Today, a woman embarks on an improvisation with the living. She redraws a lost space, fragile and teeming, on a terrain where the feminine is little asserted. She summons up an instinctive story written from the wind and all the silences. 

This woman is the photographer. She dances with her camera as witness. Far from the others, close to herself, injunctions and codes dissipate. 

A handful of movements will be collected, a few moments of dialogue with the landscape. As the seasons go by, the natural reveals itself and the accessory retreats. 

What we experience reveals us. Entering the field to make unusual gestures, a way of re-imagining one's wild trajectory, in connection with the living.

You don't shape anything. What you experience only shapes you to the extent what you experience is unknown to everyone, even to yourself - Francis Palanc, outsider artist (1928-2015)


Les étendues intermédiaires


Cette série est le fruit d'expériences mêlant le visuel, le tactile et le physique à partir du médium photographique argentique, ses qualités intrinsèques.

Une émancipation du monde visible pour atteindre d'autres espaces sensibles, à l'aide d'un appareil brut, un jouet : le Holga. Ses images sortent sans définition mais avec une matrice au moyen format. Sans aucun réglage à opérer, le geste se libère et les prises de vue glissent spontanément vers de multiples expositions, vers une fusion des expériences, où finalement c’est l'émulsion qui crée l’espace.

Ces paysages qui n'existent que par la grâce du procédé photographique, sont une invitation à imaginer, à regarder en soi, à rejoindre les plages du ressenti et à ouvrir d'autres strates perceptives où l'on retrouve les éléments fondamentaux enchevêtrés.

Une enfance du monde au sens que lui donne Jean-Pierre Néraudau, dans sa préface des Métamorphoses d'Ovide : un temps où l'on ne marchait que sur des métamorphoses, un temps où tout était contigu, les dieux et les hommes, les plantes et les minéraux.

Ces photos réalisées à la prise de vue, sur le négatif, en deux, trois ou quatre déclics, se fient à la matière, aux élans du corps. Elles superposent les couches de mémoire et se faufilent grâce à la chimie de l’autre côté du monde, où il y a plus à projeter qu'à voir.

Au-delà du visible je cherche les traces d’un paysage plus intérieur, peut-être même antérieur.

The Intermediate Expanses


This series is the fruit of experiments combining the visual, the tactile and the physical, based on the intrinsic qualities of the silver-based photographic medium.

An emancipation from the visible world to reach other sensitive spaces, using a raw camera, a toy: the Holga.

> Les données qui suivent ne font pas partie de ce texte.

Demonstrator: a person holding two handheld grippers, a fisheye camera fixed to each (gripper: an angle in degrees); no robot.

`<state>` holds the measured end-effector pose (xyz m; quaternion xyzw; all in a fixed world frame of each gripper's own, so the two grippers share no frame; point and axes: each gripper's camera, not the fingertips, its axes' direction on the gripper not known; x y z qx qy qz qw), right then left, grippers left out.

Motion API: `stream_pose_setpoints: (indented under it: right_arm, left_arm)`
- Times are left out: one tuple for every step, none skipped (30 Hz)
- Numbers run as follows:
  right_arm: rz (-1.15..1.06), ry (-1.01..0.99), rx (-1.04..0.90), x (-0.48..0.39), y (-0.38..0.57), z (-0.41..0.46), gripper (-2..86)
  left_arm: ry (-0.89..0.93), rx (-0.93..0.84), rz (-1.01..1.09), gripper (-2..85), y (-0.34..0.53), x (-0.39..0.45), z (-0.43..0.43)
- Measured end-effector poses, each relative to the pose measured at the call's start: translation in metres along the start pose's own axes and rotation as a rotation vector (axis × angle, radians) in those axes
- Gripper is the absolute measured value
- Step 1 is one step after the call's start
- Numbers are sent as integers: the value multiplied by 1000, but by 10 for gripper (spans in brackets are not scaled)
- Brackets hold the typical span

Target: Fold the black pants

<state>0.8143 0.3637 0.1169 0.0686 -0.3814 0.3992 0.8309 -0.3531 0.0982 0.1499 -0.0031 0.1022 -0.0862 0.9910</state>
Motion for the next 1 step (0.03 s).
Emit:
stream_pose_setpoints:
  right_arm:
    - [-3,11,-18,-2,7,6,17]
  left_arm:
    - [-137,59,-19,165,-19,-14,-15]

Its images come out without definition, but with a medium-format matrix. With no adjustments to operate, the gesture is set free, and the shots slide spontaneously into multiple exposures, towards a fusion of experiences, where in the end it's the emulsion that creates the space.

These landscapes, which exist only through the grace of the photographic process, are an invitation to imagine, to look inside oneself, to join the beaches of feeling and to open other perceptive strata where we find the fundamental elements entangled.

A childhood of the world in the sense given to it by Jean-Pierre Néraudau, in his preface to Ovid's Metamorphoses: a time when we walked only on metamorphoses, a time when everything was contiguous, gods and men, plants and minerals.

These photos, taken from the negative, in two, three or four clicks, rely on matter, on the body's impulses. They superimpose layers of memory and, thanks to chemistry, slip through to the other side of the world, where there is more to project than to see.

Beyond the visible, I look for traces of a more interior landscape, perhaps even earlier.